- **What the task requires**
The following data needs to be repeated exactly, with all images excluded.
***** Exercise data
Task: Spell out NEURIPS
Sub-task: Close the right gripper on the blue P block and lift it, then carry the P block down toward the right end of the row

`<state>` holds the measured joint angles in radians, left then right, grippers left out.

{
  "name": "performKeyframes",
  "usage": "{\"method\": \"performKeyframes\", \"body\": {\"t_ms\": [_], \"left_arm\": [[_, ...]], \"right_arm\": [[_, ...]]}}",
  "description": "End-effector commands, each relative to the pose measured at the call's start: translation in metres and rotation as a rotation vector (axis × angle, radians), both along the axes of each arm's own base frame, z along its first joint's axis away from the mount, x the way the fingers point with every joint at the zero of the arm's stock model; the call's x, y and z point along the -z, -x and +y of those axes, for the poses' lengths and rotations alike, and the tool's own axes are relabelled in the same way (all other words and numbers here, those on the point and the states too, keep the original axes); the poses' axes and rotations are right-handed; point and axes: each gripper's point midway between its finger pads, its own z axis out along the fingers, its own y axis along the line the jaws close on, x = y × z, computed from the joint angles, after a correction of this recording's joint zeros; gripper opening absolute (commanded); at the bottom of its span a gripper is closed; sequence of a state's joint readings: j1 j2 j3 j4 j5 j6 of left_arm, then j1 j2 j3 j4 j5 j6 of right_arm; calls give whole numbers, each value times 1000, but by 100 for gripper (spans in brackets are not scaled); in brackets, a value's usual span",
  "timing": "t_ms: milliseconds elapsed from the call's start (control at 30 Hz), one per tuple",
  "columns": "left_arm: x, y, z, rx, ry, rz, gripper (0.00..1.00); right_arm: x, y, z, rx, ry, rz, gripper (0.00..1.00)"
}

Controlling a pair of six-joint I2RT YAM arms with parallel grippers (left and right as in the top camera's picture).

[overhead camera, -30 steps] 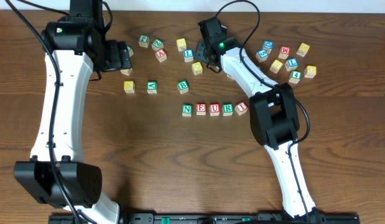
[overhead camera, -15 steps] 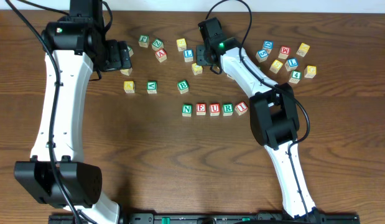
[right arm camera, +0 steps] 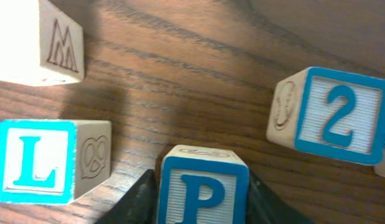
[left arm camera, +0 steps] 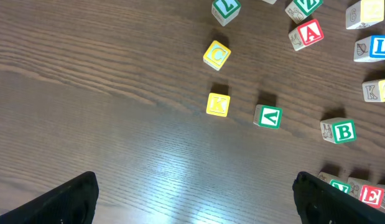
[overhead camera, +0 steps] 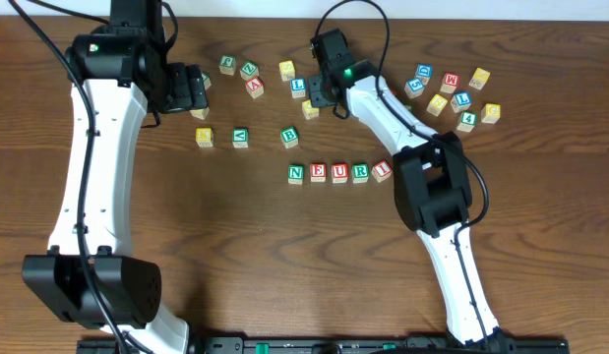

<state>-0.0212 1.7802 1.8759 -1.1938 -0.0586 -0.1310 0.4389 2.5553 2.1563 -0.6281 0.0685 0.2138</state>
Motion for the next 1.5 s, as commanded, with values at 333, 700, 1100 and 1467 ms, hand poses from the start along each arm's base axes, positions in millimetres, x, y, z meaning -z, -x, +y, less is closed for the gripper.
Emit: {"method": "performKeyframes", "body": {"t_ms": [333, 700, 1100, 1467], "left_arm": [[7, 0, 2, -9, 0, 20, 98], [7, 0, 2, -9, 0, 21, 98], [7, 0, 2, -10, 0, 21, 98], [7, 0, 2, -10, 0, 21, 98]], "right_arm": [[-69, -8, 1, -16, -3, -116, 26], [-159, 9, -17, -16, -19, -183, 21], [-252, 88, -80, 29, 18, -112, 19], [-234, 162, -143, 105, 125, 183, 20]]}}
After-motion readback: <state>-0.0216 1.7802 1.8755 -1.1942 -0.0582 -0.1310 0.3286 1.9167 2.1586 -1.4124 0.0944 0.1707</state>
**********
- **Result**
Task: Spell out NEURIPS
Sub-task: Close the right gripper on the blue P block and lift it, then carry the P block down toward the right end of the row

`<state>` holds the measured joint angles in radians, left then right, grippers left out.

{
  "name": "performKeyframes",
  "usage": "{\"method\": \"performKeyframes\", \"body\": {\"t_ms\": [_], \"left_arm\": [[_, ...]], \"right_arm\": [[_, ...]]}}",
  "description": "End-effector commands, each relative to the pose measured at the call's start: translation in metres and rotation as a rotation vector (axis × angle, radians), both along the axes of each arm's own base frame, z along its first joint's axis away from the mount, x the way the fingers point with every joint at the zero of the arm's stock model; the call's x, y and z point along the -z, -x and +y of those axes, for the poses' lengths and rotations alike, and the tool's own axes are relabelled in the same way (all other words and numbers here, those on the point and the states too, keep the original axes); the poses' axes and rotations are right-handed; point and axes: each gripper's point midway between its finger pads, its own z axis out along the fingers, its own y axis along the line the jaws close on, x = y × z, computed from the joint angles, after a correction of this recording's joint zeros; gripper opening absolute (commanded); at the bottom of its span a gripper is closed; sequence of a state's joint readings: j1 j2 j3 j4 j5 j6 of left_arm, then j1 j2 j3 j4 j5 j6 of right_arm; calls give whole numbers, each value times 1000, but by 100 for gripper (spans in brackets are not scaled); in brackets, a value's usual span",
  "timing": "t_ms: milliseconds elapsed from the call's start (control at 30 Hz), one per tuple",
  "columns": "left_arm: x, y, z, rx, ry, rz, gripper (0.00..1.00); right_arm: x, y, z, rx, ry, rz, gripper (0.00..1.00)"
}

Controlling a pair of six-joint I2RT YAM arms with parallel grippers (left and right as in the top camera's picture).

[overhead camera, -30 steps] 
[overhead camera, -15 steps] 
[right arm camera, +0 steps] 
[left arm camera, +0 steps] 
[overhead camera, +0 steps] 

<state>-0.0212 1.7802 1.8759 -1.1938 -0.0586 -0.1310 0.4389 2.5553 2.1563 -0.6281 0.0685 0.2138</state>
Motion for the next 1.5 s, as commanded, with values at 333, 700, 1100 and 1467 ms, hand poses from the start along each arm's base axes, positions in millimetres, x, y, z meaning -z, -x, +y, less is closed for the gripper.
Emit: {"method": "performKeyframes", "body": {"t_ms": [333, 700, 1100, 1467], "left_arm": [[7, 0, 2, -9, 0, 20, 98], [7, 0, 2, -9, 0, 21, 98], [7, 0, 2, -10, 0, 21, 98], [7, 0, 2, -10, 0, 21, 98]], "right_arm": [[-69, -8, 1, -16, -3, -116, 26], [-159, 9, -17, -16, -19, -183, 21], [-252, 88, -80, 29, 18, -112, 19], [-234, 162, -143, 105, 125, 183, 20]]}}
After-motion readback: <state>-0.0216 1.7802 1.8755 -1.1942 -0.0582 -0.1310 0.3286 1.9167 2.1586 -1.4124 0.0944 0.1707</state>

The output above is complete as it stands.